* [WHAT YOU HAVE TO DO] Your job with the data below is to output exactly the lines from the one holding "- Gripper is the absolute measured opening" down to the one holding "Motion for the", both included, and no others.

========================

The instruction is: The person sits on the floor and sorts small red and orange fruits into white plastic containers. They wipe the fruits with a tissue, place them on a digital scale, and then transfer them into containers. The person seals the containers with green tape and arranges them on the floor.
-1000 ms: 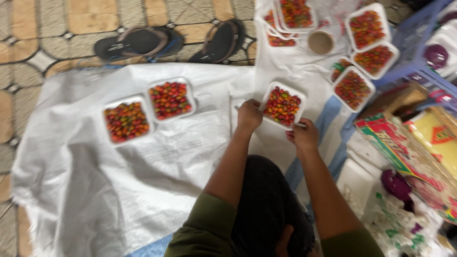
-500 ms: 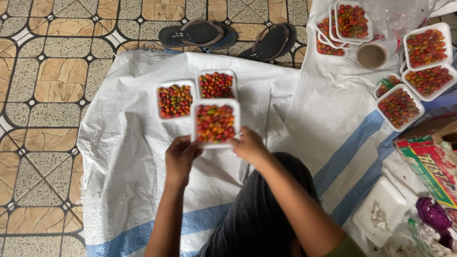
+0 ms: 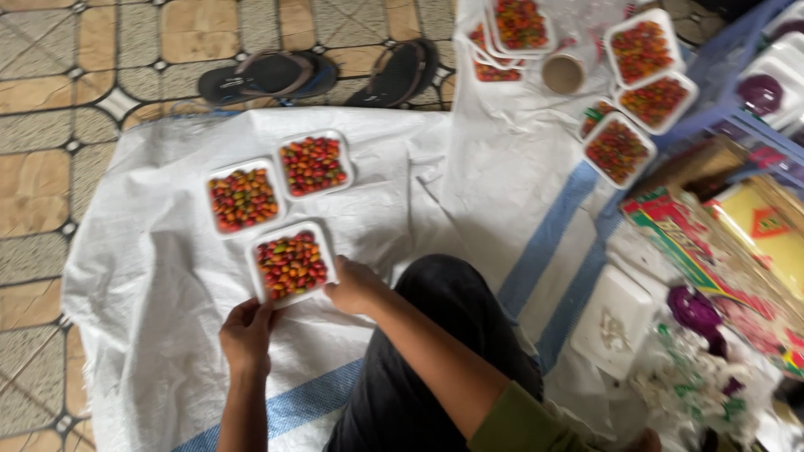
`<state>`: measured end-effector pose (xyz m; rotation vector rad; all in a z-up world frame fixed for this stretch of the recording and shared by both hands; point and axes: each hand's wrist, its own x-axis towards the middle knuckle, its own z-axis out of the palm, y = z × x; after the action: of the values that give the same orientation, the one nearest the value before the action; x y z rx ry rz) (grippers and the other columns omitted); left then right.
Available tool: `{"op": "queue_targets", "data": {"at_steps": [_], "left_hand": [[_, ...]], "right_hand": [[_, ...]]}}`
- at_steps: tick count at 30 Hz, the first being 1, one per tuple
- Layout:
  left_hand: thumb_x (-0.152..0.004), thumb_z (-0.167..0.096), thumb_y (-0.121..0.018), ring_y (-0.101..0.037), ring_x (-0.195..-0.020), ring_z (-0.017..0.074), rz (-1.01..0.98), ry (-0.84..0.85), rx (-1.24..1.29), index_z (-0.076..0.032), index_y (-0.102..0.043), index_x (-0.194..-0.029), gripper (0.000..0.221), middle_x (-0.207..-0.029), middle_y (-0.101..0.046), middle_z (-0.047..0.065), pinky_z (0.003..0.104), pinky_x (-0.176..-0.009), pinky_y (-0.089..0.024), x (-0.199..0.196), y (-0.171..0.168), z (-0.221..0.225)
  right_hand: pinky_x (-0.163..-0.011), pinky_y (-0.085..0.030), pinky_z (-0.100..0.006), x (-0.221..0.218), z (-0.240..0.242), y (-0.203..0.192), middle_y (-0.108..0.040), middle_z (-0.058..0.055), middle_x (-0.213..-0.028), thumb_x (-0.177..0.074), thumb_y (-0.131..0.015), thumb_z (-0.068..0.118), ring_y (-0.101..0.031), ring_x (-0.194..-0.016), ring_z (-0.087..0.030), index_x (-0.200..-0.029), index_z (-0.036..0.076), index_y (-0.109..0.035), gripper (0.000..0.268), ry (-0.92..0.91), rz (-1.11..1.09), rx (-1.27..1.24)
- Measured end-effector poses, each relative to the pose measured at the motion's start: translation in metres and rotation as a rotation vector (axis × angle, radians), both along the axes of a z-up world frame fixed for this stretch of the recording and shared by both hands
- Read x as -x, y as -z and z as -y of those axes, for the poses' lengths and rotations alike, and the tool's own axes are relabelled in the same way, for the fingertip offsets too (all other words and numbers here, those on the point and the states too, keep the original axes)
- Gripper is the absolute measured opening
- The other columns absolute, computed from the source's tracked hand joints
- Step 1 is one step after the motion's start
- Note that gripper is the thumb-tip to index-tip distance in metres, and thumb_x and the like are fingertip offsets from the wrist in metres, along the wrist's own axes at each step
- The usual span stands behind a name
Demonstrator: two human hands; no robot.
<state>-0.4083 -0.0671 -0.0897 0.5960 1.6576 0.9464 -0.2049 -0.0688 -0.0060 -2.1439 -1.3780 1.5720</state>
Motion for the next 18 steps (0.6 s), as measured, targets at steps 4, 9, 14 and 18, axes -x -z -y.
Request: {"op": "queue_targets", "data": {"at_steps": [4,9,14,18], "left_hand": [[-0.099,-0.015,-0.066,-0.069,-0.073,0.0176,-0.300,0.189,-0.065,0.002,-0.076,-0.108,0.022,-0.083,-0.074,0.013,0.028,-0.070,-0.059,0.015,0.014,0.004],[-0.111,-0.015,-0.060,-0.067,-0.087,0.0368,-0.746,0.349,-0.552,0.002,-0.069,-0.134,0.030,-0.118,-0.057,0.029,0.048,-0.080,-0.056,-0.009,-0.022,0.015],[-0.103,-0.008,-0.068,-0.066,-0.083,0.0175,-0.402,0.519,-0.778,-0.002,-0.072,-0.115,0.014,-0.109,-0.071,0.010,0.028,-0.066,-0.053,-0.119,-0.077,0.026],[-0.100,-0.019,-0.066,-0.058,-0.060,0.0100,-0.195,0.861,-0.773,-0.010,-0.071,-0.090,0.014,-0.063,-0.063,0.000,0.028,-0.065,-0.048,-0.237,-0.123,0.049]], "right_hand": [[-0.095,-0.056,-0.042,0.000,0.023,-0.008,-0.060,-0.024,-0.132,-0.095,-0.055,0.015,-0.061,-0.120,-0.035,-0.142,-0.002,-0.047,0.050,0.049,-0.050,-0.214],[-0.092,-0.061,-0.037,-0.018,0.081,-0.028,-0.070,-0.016,-0.114,-0.098,-0.063,0.011,-0.073,-0.101,-0.025,-0.127,0.001,-0.062,0.031,0.210,-0.365,-0.829],[-0.083,-0.062,-0.029,-0.067,0.148,-0.046,-0.072,-0.016,-0.109,-0.102,-0.059,0.011,-0.074,-0.090,-0.019,-0.122,0.000,-0.065,0.024,0.407,-0.676,-0.683],[-0.062,-0.062,-0.028,-0.134,0.200,-0.041,-0.077,-0.015,-0.096,-0.101,-0.059,0.012,-0.072,-0.069,-0.018,-0.118,0.002,-0.068,0.022,0.621,-0.633,-0.596]]}}
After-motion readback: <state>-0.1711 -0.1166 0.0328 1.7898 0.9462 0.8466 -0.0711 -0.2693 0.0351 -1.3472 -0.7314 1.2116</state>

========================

* [TASK RESULT]
- Gripper is the absolute measured opening
- The other columns absolute, computed from the source's tracked hand joints
- Step 1 is one step after the motion's start
- Note that gripper is the thumb-tip to index-tip distance in metres, and thumb_x and the like are fingertip offsets from the wrist in metres, along the wrist's own axes at each step
- The usual span stands behind a name
Demonstrator: two human hands; no robot.
<state>-0.4083 -0.0671 -0.0897 0.5960 1.6576 0.9464 -0.2049 -0.0688 -0.0060 -2.1439 -1.3780 1.5720</state>
Motion for the next 18 steps (0.6 s), as measured, targets at steps 4, 9, 14 and 18, axes -x -z -y.

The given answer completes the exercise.